This addresses the challenge of efficient reasoning in AI for competitive programming, though it is incremental as it builds on existing methods like RL and parallel processing.

The paper tackled scaling reasoning token budgets for competitive programming by combining reinforcement learning training with a test-time parallel thinking pipeline, achieving performance matching an oracle pass@16 at pass@1 using 7.6 million tokens per problem and surpassing GPT-5-high on 456 hard problems.

We study how to scale reasoning token budgets for competitive programming through two complementary approaches: training-time reinforcement learning (RL) and test-time parallel thinking.

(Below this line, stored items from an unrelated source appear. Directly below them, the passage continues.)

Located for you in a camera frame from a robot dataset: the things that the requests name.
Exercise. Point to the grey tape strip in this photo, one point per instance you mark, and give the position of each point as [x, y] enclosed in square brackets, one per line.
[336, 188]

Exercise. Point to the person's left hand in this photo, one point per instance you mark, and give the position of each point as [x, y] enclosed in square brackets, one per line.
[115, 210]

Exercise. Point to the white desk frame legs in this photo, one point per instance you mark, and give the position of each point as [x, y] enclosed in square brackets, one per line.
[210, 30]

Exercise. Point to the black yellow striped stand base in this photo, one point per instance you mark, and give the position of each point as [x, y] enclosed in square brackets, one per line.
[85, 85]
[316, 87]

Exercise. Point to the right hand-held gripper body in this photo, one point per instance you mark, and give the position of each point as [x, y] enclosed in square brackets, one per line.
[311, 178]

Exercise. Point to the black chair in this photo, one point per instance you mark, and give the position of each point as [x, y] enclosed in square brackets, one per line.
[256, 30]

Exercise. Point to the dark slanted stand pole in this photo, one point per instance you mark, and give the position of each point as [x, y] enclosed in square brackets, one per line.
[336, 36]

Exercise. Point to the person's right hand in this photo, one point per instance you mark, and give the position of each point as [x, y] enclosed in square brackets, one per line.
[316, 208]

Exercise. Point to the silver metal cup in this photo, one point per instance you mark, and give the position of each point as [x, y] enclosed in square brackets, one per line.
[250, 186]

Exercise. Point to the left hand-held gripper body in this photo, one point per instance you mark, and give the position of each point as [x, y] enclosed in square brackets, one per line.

During RL training, we observe an approximately log-linear relationship between validation accuracy and the average number of generated reasoning tokens over successive checkpoints, and show two ways to shift this training trajectory: verification RL warmup raises the starting point, while randomized clipping produces a steeper trend in the observed regime. As scaling single-generation reasoning during RL quickly becomes expensive under full attention, we introduce a multi-round parallel thinking pipeline that distributes the token budget across threads and rounds of generation, verification, and refinement. We train the model end-to-end on this pipeline to match the training objective to the test-time structure. Starting from Seed-OSS-36B, the full system with 16 threads and 16 rounds per thread matches the underlying RL model's oracle pass@16 at pass@1 using 7.6 million tokens per problem on average, and surpasses GPT-5-high on 456 hard competitive programming problems from AetherCode.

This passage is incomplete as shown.